== DIRECTIONS FOR THIS TASK ==
Look through the records below and collect all lines that hold the string "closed".

- - - - - - -

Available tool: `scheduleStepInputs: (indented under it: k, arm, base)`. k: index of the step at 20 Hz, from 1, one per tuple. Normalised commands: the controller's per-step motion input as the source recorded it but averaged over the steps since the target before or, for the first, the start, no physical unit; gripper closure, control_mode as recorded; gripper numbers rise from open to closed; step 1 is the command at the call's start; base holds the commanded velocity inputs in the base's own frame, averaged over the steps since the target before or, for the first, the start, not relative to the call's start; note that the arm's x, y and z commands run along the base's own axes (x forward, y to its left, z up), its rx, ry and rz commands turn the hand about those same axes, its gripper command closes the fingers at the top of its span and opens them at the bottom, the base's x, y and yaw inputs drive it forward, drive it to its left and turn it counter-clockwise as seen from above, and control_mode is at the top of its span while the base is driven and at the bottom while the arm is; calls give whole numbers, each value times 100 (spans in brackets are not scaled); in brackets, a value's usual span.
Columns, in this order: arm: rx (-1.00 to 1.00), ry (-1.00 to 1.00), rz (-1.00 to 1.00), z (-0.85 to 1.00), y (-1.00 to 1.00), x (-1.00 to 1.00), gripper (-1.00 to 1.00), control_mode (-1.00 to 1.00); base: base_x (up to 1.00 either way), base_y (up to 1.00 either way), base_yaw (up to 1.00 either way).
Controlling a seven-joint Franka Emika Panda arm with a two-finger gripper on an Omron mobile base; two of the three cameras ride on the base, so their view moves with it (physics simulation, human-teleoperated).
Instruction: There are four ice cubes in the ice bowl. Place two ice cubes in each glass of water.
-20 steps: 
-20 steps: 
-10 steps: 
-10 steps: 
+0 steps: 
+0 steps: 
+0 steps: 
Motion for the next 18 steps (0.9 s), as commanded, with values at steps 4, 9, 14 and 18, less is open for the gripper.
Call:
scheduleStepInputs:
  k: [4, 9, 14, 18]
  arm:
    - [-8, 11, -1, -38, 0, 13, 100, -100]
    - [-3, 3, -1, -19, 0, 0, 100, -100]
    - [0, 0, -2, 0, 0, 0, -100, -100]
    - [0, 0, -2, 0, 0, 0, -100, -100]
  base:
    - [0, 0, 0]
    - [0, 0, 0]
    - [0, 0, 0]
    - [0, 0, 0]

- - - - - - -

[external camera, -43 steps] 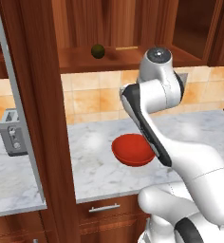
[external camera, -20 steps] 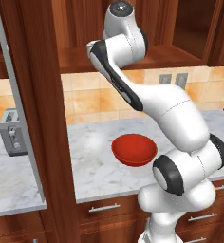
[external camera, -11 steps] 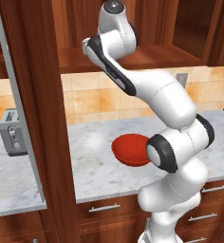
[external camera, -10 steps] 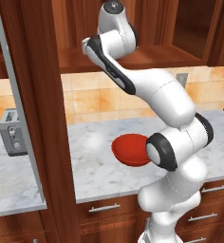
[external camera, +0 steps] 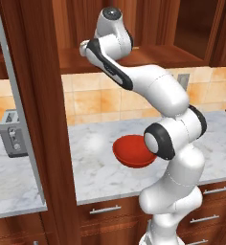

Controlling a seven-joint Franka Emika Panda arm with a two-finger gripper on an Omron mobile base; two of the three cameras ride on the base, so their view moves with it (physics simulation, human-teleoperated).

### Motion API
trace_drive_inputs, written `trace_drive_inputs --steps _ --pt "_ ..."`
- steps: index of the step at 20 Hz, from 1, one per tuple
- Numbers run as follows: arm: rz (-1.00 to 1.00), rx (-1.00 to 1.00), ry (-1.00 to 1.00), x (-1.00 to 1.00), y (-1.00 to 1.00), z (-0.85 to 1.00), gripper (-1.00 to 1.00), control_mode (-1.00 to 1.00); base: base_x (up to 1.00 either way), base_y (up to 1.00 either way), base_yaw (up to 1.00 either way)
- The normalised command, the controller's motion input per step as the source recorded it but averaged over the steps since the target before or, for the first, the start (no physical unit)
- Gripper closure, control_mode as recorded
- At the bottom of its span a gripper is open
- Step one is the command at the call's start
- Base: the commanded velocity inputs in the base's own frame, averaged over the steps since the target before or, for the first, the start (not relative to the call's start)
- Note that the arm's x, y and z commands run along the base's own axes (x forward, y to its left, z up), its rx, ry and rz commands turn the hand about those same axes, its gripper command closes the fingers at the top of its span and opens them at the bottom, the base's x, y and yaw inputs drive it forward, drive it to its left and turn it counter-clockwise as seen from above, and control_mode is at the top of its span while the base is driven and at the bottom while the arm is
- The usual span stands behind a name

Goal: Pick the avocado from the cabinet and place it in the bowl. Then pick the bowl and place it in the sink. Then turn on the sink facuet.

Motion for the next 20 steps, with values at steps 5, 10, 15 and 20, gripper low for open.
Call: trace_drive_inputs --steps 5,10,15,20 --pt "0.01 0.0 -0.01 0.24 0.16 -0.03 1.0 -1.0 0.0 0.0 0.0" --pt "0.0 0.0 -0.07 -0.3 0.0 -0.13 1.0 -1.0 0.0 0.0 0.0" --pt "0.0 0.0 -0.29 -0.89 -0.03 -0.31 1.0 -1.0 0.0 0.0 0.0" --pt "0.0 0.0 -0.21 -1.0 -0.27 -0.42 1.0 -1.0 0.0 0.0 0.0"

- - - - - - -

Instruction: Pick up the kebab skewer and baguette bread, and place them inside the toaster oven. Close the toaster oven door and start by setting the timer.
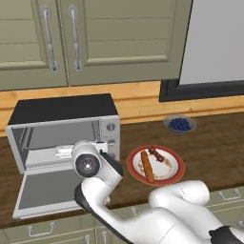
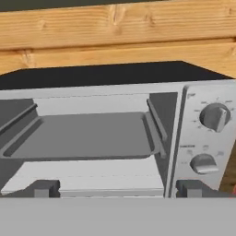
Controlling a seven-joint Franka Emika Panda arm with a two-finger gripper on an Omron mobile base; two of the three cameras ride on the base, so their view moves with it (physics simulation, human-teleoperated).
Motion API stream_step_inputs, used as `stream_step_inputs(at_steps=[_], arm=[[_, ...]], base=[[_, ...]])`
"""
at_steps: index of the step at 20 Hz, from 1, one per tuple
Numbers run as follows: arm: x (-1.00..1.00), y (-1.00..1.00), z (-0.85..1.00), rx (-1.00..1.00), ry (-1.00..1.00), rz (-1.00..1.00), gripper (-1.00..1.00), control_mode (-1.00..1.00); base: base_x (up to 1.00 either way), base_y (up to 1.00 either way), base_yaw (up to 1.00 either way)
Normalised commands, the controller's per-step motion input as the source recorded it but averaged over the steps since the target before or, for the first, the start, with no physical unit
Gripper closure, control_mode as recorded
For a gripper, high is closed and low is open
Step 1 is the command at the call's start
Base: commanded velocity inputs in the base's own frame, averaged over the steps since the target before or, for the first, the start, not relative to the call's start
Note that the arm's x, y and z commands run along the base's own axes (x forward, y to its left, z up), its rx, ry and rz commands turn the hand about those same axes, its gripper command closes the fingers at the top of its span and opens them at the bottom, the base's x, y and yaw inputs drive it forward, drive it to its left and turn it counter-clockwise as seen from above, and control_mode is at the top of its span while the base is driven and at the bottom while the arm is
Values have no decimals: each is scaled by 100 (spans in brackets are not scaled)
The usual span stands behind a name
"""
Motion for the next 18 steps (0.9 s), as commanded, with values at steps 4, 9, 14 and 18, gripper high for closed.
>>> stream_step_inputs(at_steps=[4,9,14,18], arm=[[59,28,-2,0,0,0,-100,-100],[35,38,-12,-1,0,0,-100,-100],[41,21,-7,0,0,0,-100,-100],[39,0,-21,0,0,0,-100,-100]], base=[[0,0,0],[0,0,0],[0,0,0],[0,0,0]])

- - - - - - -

== TASK OUTPUT ==
Available tool: `scheduleStepInputs: (indented under it: k, arm, base)`. k: index of the step at 20 Hz, from 1, one per tuple. Normalised commands: the controller's per-step motion input as the source recorded it but averaged over the steps since the target before or, for the first, the start, no physical unit; gripper closure, control_mode as recorded; gripper numbers rise from open to closed; step 1 is the command at the call's start; base holds the commanded velocity inputs in the base's own frame, averaged over the steps since the target before or, for the first, the start, not relative to the call's start; note that the arm's x, y and z commands run along the base's own axes (x forward, y to its left, z up), its rx, ry and rz commands turn the hand about those same axes, its gripper command closes the fingers at the top of its span and opens them at the bottom, the base's x, y and yaw inputs drive it forward, drive it to its left and turn it counter-clockwise as seen from above, and control_mode is at the top of its span while the base is driven and at the bottom while the arm is; calls give whole numbers, each value times 100 (spans in brackets are not scaled); in brackets, a value's usual span.
For a gripper, high is closed and low is open
Motion for the next 18 steps (0.9 s), as commanded, with values at steps 4, 9, 14 and 18, gripper high for closed.

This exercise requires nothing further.